§ Task
Return the lines below that contain the word "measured".
☆ ☆ ☆ ☆ ☆
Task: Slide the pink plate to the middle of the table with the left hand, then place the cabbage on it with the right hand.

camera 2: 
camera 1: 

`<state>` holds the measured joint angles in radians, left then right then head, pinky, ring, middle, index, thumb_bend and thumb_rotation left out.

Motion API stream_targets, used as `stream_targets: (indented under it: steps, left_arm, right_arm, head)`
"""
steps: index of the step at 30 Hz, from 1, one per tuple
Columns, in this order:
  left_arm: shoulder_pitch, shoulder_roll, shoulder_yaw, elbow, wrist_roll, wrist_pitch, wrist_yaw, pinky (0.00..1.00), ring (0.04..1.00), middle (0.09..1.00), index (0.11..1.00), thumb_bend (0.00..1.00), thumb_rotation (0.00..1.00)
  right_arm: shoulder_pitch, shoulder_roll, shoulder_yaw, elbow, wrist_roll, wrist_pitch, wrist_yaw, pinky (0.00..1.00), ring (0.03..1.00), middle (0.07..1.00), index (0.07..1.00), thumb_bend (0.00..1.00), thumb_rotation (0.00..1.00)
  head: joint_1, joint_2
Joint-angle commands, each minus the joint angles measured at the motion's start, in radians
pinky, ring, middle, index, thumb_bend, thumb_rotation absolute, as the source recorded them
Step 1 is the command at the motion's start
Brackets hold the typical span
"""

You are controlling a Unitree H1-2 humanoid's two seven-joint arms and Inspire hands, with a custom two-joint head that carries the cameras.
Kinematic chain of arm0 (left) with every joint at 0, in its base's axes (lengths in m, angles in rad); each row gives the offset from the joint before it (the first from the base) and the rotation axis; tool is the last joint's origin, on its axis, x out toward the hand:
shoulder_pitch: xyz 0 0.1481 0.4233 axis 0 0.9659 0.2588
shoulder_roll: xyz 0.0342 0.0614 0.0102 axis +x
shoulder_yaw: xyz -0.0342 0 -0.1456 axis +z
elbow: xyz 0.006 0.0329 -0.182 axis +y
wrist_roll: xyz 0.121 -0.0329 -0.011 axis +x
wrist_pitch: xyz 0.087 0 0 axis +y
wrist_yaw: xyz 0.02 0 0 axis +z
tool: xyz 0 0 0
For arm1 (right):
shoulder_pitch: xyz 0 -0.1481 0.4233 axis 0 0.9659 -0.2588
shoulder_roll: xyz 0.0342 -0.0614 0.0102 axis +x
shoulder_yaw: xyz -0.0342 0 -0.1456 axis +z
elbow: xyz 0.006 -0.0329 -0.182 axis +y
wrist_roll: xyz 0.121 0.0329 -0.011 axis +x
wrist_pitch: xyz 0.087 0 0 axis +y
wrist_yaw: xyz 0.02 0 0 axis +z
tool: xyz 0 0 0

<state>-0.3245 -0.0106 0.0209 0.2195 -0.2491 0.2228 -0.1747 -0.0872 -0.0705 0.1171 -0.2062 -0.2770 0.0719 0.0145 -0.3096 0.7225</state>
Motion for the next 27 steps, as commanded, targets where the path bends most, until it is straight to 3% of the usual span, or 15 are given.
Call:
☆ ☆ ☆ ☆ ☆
§ Answer area
`<state>` holds the measured joint angles in radians, left then right then head, pinky, ring, middle, index, thumb_bend and thumb_rotation left out.
Joint-angle commands, each minus the joint angles measured at the motion's start, in radians

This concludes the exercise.